Reuben (Uncle Bud) Robinson
1860 – 1942

Uncle Bud Robinson was born in a log cabin in the primitive mountain region of Tennessee. When he was sixteen his father died, and his mother sold what little they had and moved to Texas. In August 1880, during a camp meeting he felt deep conviction for his sin and received Christ as his Saviour. That same night, while lying under the wagon, he felt that the Lord had called him to preach. He had no formal education, and stuttered so badly that he could hardly pronounce his name clearly. Yet in the first year of preaching he saw about three hundred conversions in his meetings. On January 10, 1893, he married Miss Sallie Harper at Georgetown, Texas. For the next two years he preached on the Hubbard Circuit. The remaining forty-seven years of his ministry were given to evangelism.

Uncle Bud had a wisdom all his own, with unusual insight into the purpose for the redeemed man here on earth, a holy walk day by day. His personal philosophy is reflected in the following request he prayed each morning: “O Lord, give me a backbone as big as a sawlog and ribs like sleepers under the church floor; put iron shoes on me and galvanized breeches and hang a wagon load of determination in the gable-end of my soul, and help me to sign the contract to fight the devil as long as I have a vision and bite him as long as I have a tooth, and then gum him till I die. Amen.”

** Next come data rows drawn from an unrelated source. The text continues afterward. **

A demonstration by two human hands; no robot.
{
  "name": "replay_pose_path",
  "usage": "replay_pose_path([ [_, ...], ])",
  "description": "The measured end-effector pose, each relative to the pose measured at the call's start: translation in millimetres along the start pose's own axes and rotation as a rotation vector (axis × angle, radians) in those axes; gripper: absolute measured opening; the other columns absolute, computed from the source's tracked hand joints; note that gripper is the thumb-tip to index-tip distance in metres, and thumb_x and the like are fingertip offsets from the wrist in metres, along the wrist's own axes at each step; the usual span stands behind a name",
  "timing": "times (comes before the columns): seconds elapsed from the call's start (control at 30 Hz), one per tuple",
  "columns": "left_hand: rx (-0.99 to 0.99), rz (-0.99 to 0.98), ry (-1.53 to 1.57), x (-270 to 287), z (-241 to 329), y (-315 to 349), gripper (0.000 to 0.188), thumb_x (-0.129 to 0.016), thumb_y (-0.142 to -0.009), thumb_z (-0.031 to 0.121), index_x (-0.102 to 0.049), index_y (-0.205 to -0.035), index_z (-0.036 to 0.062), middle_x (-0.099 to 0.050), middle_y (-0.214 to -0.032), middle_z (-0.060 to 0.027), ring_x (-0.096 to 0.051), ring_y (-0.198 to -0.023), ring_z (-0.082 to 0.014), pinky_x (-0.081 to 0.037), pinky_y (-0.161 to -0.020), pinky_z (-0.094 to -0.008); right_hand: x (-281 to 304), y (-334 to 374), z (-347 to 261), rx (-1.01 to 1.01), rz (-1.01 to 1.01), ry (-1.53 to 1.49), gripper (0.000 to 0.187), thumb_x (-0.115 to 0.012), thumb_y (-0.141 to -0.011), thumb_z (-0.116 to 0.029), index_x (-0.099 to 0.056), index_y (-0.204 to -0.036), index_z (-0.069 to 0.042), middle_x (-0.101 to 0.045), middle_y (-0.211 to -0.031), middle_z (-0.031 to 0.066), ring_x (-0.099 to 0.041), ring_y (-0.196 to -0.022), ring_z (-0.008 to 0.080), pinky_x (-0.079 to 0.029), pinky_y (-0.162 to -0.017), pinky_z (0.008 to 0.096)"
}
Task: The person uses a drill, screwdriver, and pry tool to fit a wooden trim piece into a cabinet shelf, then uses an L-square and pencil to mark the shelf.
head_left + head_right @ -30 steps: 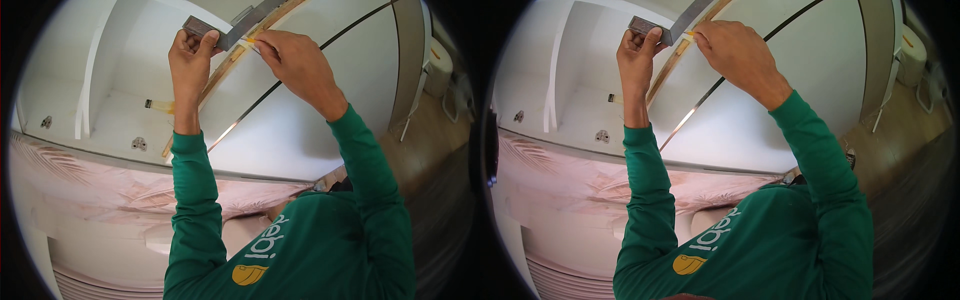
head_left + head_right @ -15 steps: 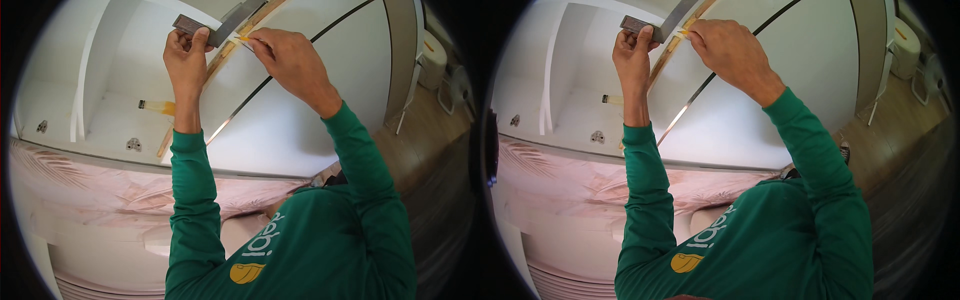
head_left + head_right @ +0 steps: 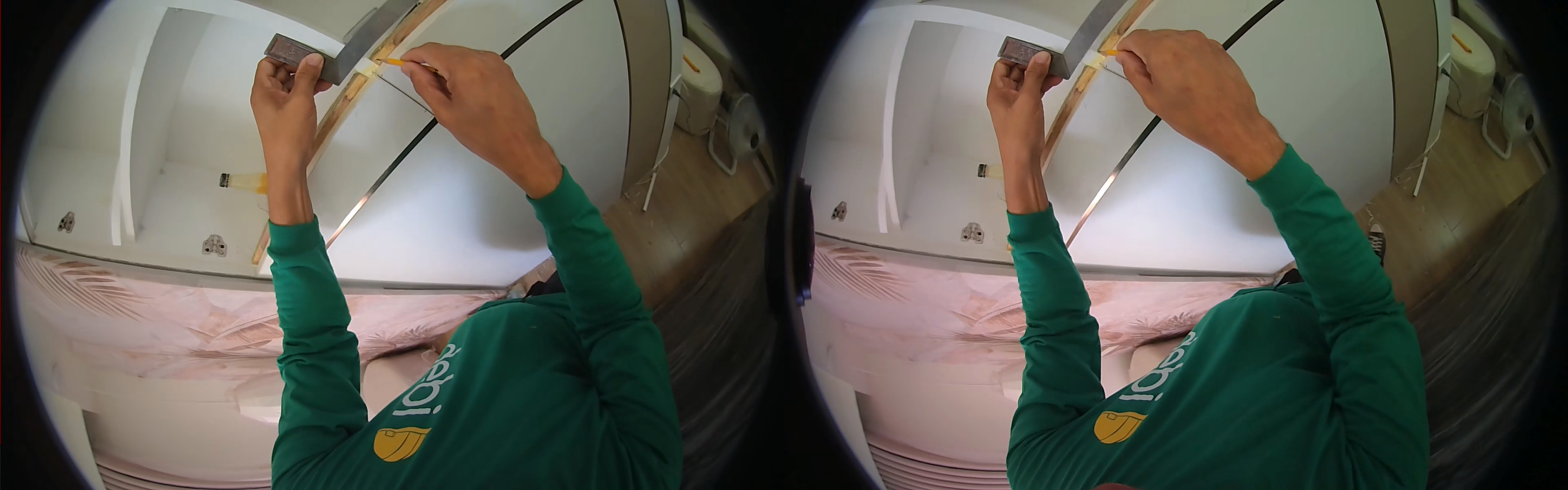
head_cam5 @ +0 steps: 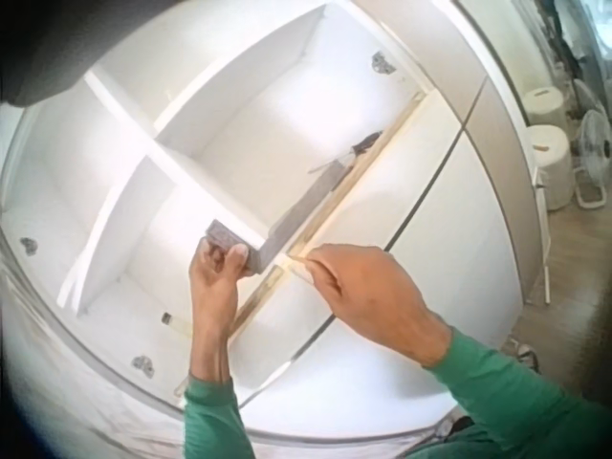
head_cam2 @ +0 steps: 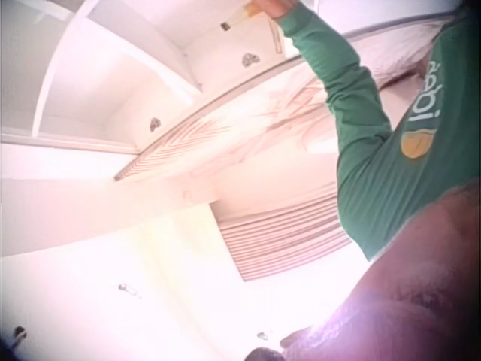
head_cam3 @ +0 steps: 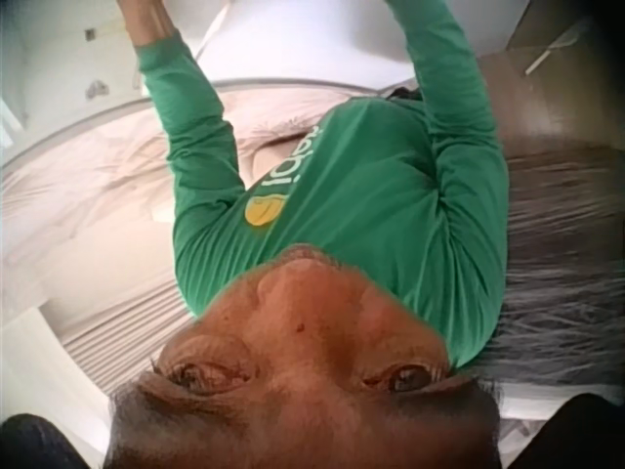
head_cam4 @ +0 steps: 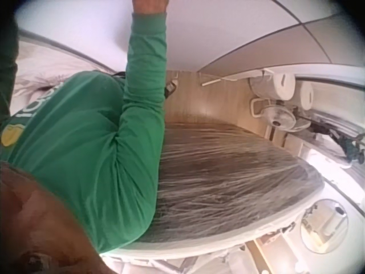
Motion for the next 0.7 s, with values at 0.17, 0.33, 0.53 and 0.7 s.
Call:
replay_pose_path([
  [0.17, -0.01, 0.023, -0.008, 0, 4, 2, 0.031, -0.071, -0.098, 0.015, -0.058, -0.115, -0.0081, -0.069, -0.102, -0.0131, -0.068, -0.087, -0.0162, -0.059, -0.078, -0.03, -3, 3, -3, -0.022, -0.026, -0.052, 0.017, -0.061, -0.099, -0.019, -0.069, -0.095, -0.004, -0.069, -0.079, 0.0133, -0.066, -0.072, 0.0353, -0.054, -0.066, 0.0451],
  [0.33, -0.039, 0.006, 0.012, -1, 2, 0, 0.031, -0.071, -0.098, 0.014, -0.058, -0.115, -0.0079, -0.069, -0.102, -0.0127, -0.068, -0.087, -0.0162, -0.059, -0.078, -0.0294, -10, 1, -6, 0.046, -0.017, -0.023, 0.019, -0.061, -0.099, -0.02, -0.069, -0.094, -0.003, -0.07, -0.081, 0.0128, -0.067, -0.075, 0.0352, -0.055, -0.067, 0.0459],
  [0.53, -0.03, 0.01, 0.015, -1, 1, 0, 0.029, -0.071, -0.098, 0.014, -0.058, -0.114, -0.007, -0.07, -0.101, -0.012, -0.067, -0.086, -0.0155, -0.058, -0.078, -0.0291, -13, -3, -3, 0.022, -0.058, -0.021, 0.021, -0.061, -0.1, -0.021, -0.069, -0.093, -0.003, -0.07, -0.083, 0.0132, -0.068, -0.078, 0.0351, -0.055, -0.07, 0.0457],
  [0.7, -0.009, 0.018, 0.016, -2, 1, 2, 0.029, -0.071, -0.099, 0.014, -0.058, -0.115, -0.0063, -0.07, -0.101, -0.0117, -0.067, -0.086, -0.0148, -0.057, -0.079, -0.029, -12, -3, 1, 0.023, -0.045, -0.004, 0.021, -0.06, -0.1, -0.021, -0.069, -0.093, -0.003, -0.07, -0.083, 0.0133, -0.068, -0.076, 0.035, -0.055, -0.07, 0.0457],
])
Point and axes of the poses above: each hand's wrist, its own y-axis away from the middle knuckle, its own x-axis out of the back of the hand, z = x × y, the point moved 5 cm from there along -y, towards the middle knuckle
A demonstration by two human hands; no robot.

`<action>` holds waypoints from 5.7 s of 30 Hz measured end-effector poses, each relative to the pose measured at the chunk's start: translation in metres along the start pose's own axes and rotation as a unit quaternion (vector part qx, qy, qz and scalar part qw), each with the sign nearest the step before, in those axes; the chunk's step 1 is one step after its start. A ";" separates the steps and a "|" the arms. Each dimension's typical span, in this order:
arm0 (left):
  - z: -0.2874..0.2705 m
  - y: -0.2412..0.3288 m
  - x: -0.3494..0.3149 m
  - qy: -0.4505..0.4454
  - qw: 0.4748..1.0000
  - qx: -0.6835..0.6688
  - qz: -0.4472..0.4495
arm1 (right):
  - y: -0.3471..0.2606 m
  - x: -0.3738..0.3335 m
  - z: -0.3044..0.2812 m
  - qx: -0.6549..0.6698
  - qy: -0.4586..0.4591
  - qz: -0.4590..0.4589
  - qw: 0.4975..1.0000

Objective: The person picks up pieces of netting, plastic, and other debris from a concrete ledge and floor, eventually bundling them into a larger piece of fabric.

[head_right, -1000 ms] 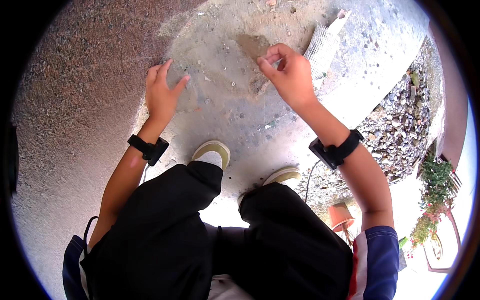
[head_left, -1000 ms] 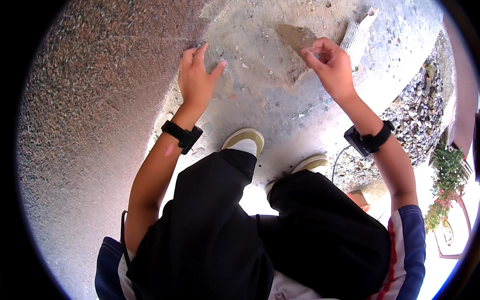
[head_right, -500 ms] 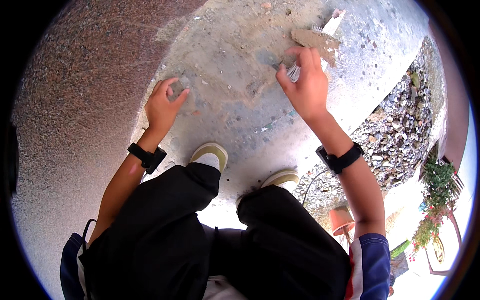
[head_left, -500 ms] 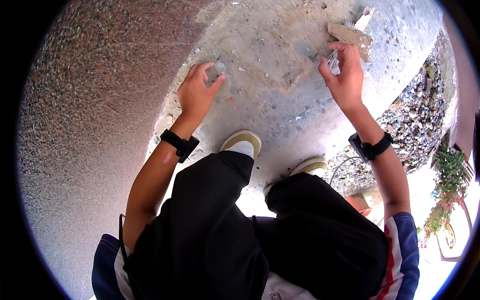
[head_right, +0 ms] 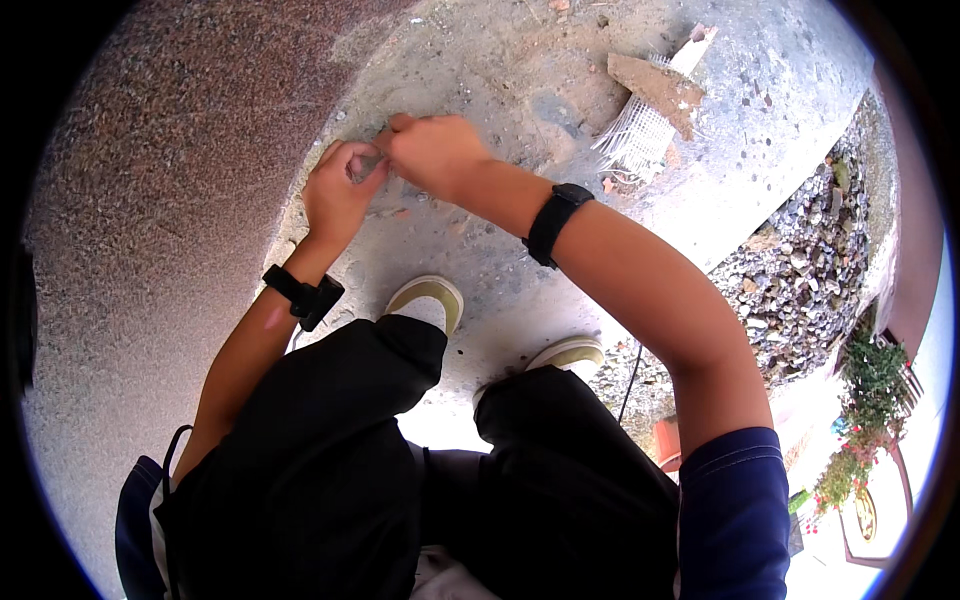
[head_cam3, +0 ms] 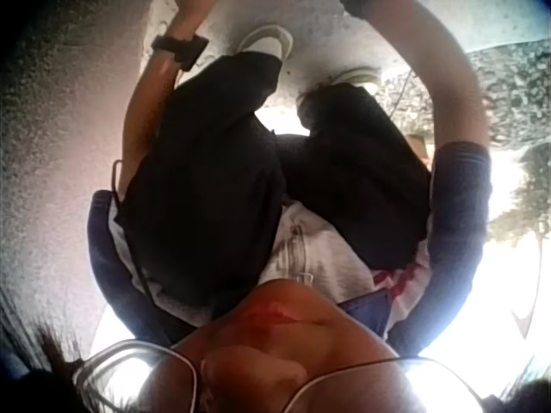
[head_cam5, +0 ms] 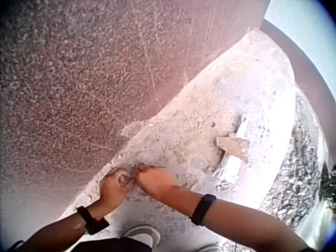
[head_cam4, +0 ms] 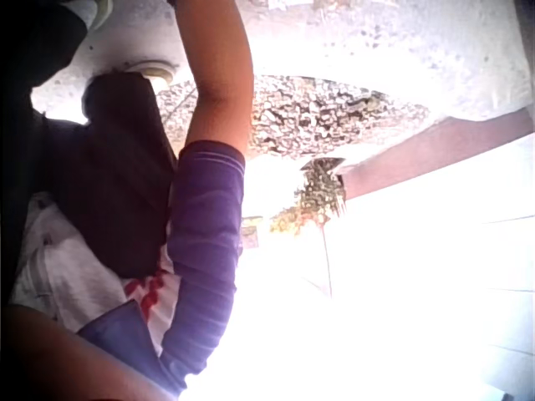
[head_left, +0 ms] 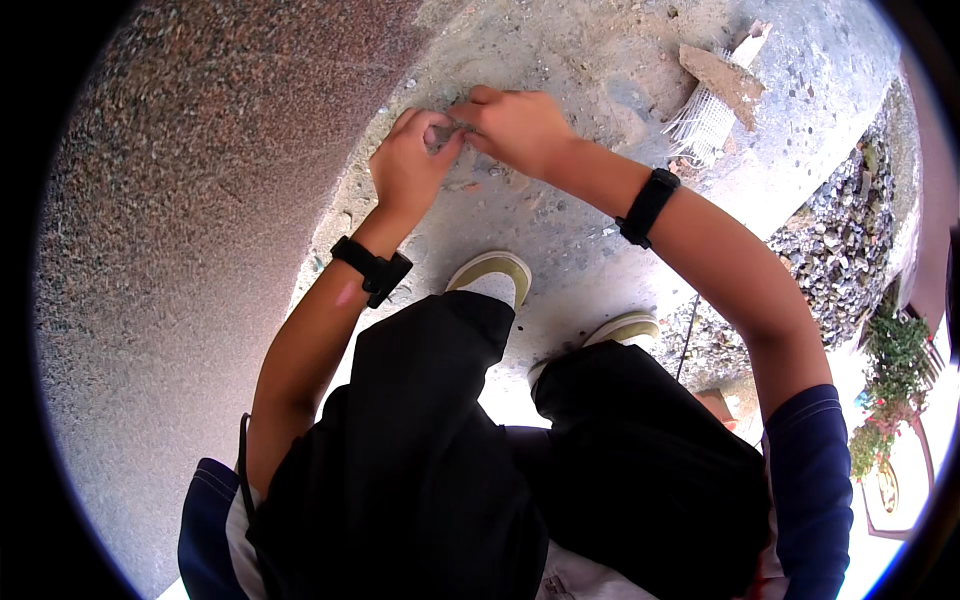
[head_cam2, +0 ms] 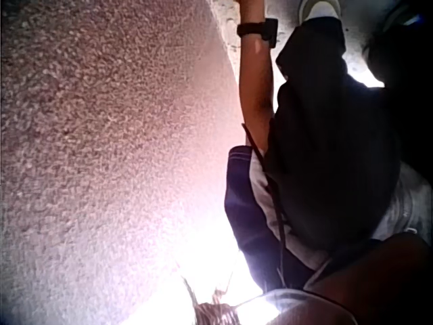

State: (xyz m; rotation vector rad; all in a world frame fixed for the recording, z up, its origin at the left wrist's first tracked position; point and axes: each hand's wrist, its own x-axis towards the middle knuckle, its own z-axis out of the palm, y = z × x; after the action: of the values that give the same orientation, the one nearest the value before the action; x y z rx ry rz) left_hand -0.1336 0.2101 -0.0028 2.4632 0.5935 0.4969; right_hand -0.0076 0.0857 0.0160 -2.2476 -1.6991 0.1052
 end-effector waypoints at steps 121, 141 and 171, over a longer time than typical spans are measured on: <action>0.004 0.033 -0.041 -0.065 0.965 -0.011 0.255 | 0.003 -0.080 -0.016 0.075 -0.059 -0.048 0.994; 0.166 0.316 0.141 0.023 0.948 -0.107 0.298 | 0.220 -0.175 -0.160 0.084 0.371 0.366 0.850; 0.139 0.315 0.181 -0.135 0.951 -0.178 0.215 | 0.225 -0.199 -0.183 0.684 0.405 0.245 0.555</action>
State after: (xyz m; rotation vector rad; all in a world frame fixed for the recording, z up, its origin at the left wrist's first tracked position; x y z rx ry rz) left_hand 0.1773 0.0067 0.1139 2.2470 -0.1450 0.3788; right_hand 0.1877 -0.1952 0.0959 -1.0232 -0.0997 0.3106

During his long ministry Uncle Bud is estimated to have traveled over two million miles, preached over thirty-three thousand sermons, was the human instrument responsible for more than one hundred thousand conversions, personally gave more than $85,000 in assisting young people with their Christian education, secured over fifty-three thousand subscriptions to his church paper, The Herald of Holiness, and wrote fourteen books that sold more than one-half million copies. God used him greatly. From Boston to Los Angeles thousands thronged to hear him, charmed by his homespun wit and his unique presentation as a preacher of the old-fashioned Gospel to the common man.